En ce qui concerne l’obligation de quitter le territoire français :
11. En premier lieu, l’illégalité du refus de titre de séjour n’étant pas établie, le moyen tiré de l’illégalité de la décision portant obligation de quitter le territoire français en raison de l’illégalité du refus de titre de séjour doit être écarté.
12. En second lieu, les moyens tirés de ce que la décision obligeant M. D à quitter le territoire français méconnaîtrait les stipulations de l’article 8 de la convention européenne de sauvegarde des droits de l’homme et des libertés fondamentales et serait entachée d’une erreur manifeste d’appréciation au regard de ses conséquences sur sa situation personnelle, doivent être écartés pour les mêmes motifs que ceux exposés au point 7.

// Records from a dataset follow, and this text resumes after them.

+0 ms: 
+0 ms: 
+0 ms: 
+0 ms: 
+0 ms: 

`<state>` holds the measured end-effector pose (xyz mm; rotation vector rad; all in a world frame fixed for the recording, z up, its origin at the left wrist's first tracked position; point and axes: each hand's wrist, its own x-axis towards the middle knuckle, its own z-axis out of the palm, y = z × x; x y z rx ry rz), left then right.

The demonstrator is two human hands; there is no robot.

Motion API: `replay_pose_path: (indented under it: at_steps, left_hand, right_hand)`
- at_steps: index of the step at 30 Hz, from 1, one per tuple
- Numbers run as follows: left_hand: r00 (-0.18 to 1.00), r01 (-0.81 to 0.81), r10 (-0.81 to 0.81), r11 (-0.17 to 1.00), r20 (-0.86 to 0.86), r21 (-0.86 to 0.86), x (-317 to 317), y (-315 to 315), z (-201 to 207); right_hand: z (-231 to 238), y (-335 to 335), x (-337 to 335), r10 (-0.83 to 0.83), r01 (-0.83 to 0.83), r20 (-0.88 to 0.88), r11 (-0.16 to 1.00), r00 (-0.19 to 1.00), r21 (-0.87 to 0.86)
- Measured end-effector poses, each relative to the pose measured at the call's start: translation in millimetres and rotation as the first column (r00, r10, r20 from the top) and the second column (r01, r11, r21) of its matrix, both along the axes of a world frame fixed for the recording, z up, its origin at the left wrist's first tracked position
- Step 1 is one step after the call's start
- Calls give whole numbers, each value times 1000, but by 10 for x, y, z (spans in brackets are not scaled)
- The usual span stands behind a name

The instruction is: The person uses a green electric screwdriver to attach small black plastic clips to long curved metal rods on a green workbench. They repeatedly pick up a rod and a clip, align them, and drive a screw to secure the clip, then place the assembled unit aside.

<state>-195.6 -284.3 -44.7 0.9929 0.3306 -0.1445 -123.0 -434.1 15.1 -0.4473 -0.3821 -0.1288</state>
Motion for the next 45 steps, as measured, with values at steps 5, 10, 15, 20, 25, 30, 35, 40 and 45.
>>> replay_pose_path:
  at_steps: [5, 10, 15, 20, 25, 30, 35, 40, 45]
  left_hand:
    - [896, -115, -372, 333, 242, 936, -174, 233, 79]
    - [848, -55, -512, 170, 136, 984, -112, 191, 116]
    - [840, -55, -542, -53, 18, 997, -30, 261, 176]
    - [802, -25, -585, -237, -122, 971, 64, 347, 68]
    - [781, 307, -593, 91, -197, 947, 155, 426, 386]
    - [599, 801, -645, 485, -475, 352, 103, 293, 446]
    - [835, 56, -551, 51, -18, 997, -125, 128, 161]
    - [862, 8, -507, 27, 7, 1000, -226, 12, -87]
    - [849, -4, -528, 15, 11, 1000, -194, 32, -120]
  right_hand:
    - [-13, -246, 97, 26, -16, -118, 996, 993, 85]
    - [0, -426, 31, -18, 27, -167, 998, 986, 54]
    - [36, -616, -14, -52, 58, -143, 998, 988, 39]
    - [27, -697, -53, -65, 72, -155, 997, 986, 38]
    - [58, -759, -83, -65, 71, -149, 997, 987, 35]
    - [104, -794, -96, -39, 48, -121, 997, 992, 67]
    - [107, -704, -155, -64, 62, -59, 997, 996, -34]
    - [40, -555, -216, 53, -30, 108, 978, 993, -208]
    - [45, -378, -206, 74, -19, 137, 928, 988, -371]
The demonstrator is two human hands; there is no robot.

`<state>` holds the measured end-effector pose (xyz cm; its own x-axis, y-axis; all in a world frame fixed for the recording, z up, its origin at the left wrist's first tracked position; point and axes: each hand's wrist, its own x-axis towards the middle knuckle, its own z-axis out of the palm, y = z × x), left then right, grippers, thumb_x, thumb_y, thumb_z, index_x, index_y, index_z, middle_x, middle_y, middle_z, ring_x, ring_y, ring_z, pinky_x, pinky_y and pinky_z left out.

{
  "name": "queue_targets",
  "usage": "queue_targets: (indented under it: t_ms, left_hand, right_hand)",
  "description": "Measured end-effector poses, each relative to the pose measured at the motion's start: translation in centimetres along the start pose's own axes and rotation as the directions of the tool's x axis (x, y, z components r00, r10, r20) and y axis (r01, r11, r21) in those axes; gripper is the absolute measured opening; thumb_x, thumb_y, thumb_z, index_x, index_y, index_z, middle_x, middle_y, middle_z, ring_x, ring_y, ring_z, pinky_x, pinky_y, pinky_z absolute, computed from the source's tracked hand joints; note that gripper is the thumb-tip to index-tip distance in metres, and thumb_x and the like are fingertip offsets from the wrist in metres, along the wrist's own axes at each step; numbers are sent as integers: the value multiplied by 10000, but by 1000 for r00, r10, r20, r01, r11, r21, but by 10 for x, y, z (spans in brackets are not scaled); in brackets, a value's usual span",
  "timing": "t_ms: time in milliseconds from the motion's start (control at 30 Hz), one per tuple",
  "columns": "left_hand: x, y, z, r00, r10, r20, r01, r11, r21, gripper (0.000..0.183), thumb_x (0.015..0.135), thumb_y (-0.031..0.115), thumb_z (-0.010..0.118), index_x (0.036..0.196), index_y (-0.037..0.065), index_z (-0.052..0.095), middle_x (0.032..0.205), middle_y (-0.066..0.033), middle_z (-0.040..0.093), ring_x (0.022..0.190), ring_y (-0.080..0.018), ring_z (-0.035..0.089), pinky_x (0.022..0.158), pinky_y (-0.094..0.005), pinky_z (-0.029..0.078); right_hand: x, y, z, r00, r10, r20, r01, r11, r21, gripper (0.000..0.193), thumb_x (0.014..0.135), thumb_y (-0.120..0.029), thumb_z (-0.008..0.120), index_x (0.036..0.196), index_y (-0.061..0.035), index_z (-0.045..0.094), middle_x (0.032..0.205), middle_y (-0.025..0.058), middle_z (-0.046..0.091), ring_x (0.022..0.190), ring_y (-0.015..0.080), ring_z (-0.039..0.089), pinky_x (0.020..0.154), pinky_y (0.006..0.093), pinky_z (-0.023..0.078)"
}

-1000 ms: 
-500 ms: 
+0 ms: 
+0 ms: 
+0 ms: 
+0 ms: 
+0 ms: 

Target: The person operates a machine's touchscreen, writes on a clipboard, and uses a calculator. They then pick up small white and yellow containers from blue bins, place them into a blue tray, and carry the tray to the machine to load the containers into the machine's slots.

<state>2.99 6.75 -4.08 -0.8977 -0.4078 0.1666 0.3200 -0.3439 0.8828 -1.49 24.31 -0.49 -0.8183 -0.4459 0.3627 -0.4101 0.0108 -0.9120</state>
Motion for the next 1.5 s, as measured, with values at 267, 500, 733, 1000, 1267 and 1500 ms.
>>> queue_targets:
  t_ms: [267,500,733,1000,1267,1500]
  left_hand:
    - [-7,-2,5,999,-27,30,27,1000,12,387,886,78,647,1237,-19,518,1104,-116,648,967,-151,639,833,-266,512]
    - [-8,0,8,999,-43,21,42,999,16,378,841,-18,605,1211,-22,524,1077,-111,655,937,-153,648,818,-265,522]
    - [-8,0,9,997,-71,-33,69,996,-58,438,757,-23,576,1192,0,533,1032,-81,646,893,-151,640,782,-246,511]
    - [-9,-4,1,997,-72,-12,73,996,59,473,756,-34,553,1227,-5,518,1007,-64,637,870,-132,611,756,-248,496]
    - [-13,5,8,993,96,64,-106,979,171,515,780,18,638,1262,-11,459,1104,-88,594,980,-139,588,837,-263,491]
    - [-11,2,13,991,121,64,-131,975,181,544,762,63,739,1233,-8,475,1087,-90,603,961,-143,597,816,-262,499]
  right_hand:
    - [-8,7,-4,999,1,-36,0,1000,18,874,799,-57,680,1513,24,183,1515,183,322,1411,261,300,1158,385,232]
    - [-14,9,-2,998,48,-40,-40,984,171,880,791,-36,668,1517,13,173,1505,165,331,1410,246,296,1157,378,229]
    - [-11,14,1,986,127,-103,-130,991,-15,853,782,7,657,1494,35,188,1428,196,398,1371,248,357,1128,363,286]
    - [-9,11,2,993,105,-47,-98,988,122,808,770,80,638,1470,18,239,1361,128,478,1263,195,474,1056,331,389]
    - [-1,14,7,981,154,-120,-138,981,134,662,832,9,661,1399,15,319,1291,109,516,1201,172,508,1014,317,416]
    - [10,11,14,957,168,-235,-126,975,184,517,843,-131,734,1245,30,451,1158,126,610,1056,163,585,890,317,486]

En ce qui concerne la décision fixant le pays de destination :
13. L’illégalité de la mesure d’éloignement n’étant pas établie, le moyen tiré de l’illégalité de la décision fixant le pays de destination en raison de l’illégalité de la décision portant obligation de quitter le territoire français doit être écartée.
14. Il résulte de tout ce qui précède que M. D n’est pas fondé à demander l’annulation des décisions du 14 janvier 2025. Par suite, sa requête doit être rejetée y compris ses conclusions aux fins d’injonction sous astreinte ainsi que celles présentées au titre de l’article L. 761-1 du code de justice administrative.
DÉCIDE :
Article 1er : La requête de M. D est rejetée.
Article 2 : Le présent jugement sera notifié à M. A D et à la préfète de l’Ardèche.
Délibéré après l’audience le 13 mai 2025, à laquelle siégeaient :
M. Segado, président,
Mme Bardad, première conseillère,
Mme Boulay, première conseillère.
Rendu public par mise à disposition au greffe le 27 mai 2025.
La rapporteure,
N. BardadLe président,
J. Segado
La greffière,
F. Abdillah
La République mande et ordonne à la préfète de l’Ardèche en ce qui la concerne ou à tous commissaire de justice à ce requis en ce qui concerne les voies de droit commun contre les parties privées, de pourvoir à l’exécution de la présente décision.